#### [RECORDED DATA]
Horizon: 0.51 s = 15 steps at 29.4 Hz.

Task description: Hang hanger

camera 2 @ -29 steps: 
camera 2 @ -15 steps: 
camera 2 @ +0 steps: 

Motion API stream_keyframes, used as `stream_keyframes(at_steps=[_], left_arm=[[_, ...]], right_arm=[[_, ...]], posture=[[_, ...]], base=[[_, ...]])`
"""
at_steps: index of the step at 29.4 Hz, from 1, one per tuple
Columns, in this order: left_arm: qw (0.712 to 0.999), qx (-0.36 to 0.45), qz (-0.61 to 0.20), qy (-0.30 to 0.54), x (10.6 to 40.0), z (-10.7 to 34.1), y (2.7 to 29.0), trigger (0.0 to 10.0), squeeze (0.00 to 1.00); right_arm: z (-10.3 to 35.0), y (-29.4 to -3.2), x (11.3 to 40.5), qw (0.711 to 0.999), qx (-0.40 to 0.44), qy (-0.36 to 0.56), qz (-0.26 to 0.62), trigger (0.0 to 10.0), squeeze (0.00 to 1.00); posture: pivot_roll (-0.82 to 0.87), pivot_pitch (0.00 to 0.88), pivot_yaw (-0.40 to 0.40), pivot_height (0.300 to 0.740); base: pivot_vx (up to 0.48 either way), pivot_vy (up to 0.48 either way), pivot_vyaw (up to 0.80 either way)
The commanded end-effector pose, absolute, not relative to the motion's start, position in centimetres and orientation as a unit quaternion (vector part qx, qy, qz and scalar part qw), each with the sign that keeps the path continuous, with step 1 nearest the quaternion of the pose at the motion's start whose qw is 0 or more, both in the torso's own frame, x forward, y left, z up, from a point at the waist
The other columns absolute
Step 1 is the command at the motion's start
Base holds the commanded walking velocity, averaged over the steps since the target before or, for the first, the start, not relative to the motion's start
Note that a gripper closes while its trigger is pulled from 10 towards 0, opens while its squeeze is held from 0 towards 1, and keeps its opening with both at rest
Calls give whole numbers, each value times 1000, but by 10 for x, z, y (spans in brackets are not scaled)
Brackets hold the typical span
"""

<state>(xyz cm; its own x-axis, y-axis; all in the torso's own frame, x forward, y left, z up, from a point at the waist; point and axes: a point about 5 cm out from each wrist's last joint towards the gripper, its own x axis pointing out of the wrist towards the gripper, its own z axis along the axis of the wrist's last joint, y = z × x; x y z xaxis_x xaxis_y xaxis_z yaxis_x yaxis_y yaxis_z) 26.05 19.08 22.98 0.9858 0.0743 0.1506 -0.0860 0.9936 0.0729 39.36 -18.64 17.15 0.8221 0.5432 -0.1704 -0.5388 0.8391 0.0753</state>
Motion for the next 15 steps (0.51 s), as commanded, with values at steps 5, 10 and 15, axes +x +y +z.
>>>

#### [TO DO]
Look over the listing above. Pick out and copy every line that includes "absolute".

#### [PROBLEM SOLUTION]
The commanded end-effector pose, absolute, not relative to the motion's start, position in centimetres and orientation as a unit quaternion (vector part qx, qy, qz and scalar part qw), each with the sign that keeps the path continuous, with step 1 nearest the quaternion of the pose at the motion's start whose qw is 0 or more, both in the torso's own frame, x forward, y left, z up, from a point at the waist
The other columns absolute

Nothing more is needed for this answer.